Many states are split under Sullivan's model, but not Massachusetts. We - along with much of the rest of New England, parts of New York, and the West Coast from San Francisco to the Canadian border - are part of the Upper Coasts, whose politics are both liberal and quirky. In 2000, for instance, the Upper Coasts were Gore's second-strongest of the 10 regions, but also Ralph Nader's strongest.
New Hampshire and Maine, oddly enough, are split between the Upper Coasts and the Sagebrush region. There's a lot more snow than sagebrush in northern New England, but Sullivan groups them with the West for their libertarianism. The Sagebrush counties are anti-regulation and not at all taken with the religious-conservative base of the Republican Party - which explains why they were only Bush's third-strongest region in 2000, behind Southern Comfort (the deepest of the Deep South) and Appalachia (a band stretching from central Pennsylvania through northern Alabama and Mississippi).
Among Sullivan's most interesting findings is that though the Bush-Gore race was extremely close, fewer regions were up for grabs than was the case in 1976, when Jimmy Carter beat Gerald Ford. Voters have become more set in their ways, and despite the decline of formal party politics, many people are actually more likely to cast a straight party ballot than they were a generation ago.
As for why the 2000 election was so close, Sullivan notes that Gore and Bush each won five of the 10 regions.
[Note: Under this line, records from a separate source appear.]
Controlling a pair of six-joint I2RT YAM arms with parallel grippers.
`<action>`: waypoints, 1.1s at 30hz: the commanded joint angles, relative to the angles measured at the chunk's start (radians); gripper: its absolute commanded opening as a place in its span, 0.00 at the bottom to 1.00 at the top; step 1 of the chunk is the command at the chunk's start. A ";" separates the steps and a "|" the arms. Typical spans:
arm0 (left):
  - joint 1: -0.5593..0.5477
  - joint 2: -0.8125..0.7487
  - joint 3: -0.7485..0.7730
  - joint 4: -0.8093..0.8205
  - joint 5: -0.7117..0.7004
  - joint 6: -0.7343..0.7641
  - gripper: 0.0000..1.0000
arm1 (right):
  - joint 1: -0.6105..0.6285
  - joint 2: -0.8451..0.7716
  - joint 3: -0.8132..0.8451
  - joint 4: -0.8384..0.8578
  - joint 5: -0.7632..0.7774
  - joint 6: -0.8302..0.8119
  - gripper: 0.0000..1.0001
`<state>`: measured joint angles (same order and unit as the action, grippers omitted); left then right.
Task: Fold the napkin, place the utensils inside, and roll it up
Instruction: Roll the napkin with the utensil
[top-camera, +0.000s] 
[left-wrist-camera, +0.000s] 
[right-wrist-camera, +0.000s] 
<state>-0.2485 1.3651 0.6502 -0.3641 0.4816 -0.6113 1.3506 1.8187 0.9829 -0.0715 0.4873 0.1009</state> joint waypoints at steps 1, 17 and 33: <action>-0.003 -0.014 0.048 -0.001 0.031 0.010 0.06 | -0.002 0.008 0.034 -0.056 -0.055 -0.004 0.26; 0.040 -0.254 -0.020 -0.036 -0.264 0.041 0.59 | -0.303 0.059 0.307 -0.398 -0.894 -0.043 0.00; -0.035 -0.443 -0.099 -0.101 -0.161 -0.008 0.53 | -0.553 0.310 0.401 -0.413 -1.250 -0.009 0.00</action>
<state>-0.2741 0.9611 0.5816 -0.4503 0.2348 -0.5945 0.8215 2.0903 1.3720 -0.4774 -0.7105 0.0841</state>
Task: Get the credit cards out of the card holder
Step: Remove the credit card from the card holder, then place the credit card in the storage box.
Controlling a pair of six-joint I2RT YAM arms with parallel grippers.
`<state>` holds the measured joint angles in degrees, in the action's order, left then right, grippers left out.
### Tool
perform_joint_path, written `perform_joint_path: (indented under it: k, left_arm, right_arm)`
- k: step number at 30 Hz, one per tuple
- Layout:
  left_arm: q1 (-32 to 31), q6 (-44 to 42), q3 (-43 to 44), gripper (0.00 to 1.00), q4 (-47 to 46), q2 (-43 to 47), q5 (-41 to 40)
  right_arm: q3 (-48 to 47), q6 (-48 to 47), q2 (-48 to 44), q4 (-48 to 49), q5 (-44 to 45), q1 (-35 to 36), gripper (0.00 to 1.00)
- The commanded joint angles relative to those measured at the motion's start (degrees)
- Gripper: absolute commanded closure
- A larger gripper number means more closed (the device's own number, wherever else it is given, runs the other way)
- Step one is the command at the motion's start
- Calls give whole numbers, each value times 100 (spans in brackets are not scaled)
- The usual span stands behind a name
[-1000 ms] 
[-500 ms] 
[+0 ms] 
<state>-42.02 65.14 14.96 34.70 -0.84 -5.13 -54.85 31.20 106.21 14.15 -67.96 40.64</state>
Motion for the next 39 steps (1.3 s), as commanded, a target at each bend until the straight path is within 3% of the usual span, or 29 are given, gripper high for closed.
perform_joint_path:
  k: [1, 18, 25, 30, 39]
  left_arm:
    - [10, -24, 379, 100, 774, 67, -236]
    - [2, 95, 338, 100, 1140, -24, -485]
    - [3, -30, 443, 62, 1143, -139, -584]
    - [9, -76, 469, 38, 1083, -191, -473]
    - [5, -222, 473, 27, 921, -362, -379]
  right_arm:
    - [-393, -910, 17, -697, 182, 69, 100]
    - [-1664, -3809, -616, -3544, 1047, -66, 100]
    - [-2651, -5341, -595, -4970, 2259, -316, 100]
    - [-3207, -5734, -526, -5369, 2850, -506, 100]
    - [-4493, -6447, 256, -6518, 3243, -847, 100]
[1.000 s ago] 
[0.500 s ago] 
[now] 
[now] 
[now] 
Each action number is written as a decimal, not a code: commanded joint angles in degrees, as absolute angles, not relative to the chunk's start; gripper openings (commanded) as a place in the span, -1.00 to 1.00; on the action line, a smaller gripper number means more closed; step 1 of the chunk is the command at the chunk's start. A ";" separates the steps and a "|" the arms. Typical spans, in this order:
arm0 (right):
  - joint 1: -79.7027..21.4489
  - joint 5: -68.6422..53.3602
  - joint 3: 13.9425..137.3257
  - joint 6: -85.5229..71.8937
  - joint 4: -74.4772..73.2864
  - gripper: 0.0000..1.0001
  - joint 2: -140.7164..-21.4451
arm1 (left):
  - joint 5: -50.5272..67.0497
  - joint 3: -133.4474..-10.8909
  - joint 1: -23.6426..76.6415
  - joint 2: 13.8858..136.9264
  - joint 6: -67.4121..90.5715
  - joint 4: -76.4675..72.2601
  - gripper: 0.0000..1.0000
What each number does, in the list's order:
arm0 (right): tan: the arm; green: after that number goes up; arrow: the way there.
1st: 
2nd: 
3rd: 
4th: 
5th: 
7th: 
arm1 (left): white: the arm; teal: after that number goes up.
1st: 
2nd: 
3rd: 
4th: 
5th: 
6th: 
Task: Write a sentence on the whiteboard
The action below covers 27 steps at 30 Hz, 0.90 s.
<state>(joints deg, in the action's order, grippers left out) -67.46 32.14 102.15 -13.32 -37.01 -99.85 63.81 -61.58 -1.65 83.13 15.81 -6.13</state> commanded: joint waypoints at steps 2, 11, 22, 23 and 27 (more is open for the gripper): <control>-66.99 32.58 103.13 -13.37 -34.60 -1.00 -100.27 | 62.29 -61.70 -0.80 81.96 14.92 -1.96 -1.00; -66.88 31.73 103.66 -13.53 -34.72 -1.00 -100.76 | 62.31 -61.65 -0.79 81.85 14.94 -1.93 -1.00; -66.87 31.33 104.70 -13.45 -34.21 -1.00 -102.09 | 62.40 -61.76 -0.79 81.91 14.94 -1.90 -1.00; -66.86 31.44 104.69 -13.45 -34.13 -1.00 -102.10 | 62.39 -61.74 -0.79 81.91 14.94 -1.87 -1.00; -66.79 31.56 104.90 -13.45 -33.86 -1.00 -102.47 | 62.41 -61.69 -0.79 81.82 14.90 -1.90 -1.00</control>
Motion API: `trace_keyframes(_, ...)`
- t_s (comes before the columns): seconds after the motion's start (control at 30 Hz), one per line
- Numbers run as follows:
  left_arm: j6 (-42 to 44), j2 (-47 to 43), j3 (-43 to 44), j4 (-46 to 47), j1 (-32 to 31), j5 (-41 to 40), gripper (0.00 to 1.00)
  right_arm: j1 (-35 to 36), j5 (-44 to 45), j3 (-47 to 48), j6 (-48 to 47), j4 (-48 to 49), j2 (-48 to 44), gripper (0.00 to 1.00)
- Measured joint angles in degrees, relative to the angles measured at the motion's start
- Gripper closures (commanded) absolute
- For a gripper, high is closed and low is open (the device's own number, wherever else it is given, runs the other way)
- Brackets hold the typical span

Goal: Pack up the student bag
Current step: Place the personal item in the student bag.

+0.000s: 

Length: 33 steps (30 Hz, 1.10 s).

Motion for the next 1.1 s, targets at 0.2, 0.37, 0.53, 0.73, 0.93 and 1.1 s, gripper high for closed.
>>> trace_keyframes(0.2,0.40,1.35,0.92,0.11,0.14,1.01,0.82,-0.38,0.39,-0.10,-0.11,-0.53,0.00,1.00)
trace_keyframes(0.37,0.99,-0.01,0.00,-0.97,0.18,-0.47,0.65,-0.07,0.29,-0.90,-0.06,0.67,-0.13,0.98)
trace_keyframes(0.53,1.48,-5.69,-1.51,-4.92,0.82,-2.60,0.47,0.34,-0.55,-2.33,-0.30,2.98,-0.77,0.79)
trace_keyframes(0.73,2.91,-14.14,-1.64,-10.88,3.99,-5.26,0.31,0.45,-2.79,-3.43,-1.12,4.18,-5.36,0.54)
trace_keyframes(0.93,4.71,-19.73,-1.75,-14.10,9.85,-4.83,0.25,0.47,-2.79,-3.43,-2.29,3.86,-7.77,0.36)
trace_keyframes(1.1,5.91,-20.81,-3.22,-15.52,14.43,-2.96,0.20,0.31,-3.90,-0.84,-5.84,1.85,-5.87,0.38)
If either Bush or his Democratic challenger can capture six regions in 2004, he will just about be assured of victory. Sullivan shows exactly how the campaigns ought to go about doing just that. (Don't let Karl Rove see this.)
"Beyond Red and Blue" has already attracted the attention of the Daily Kos. Check out this wonderfully obscure take by DHinMI.
Sullivan's map is a political junkie's dream. And it will change the way you think about presidential politics.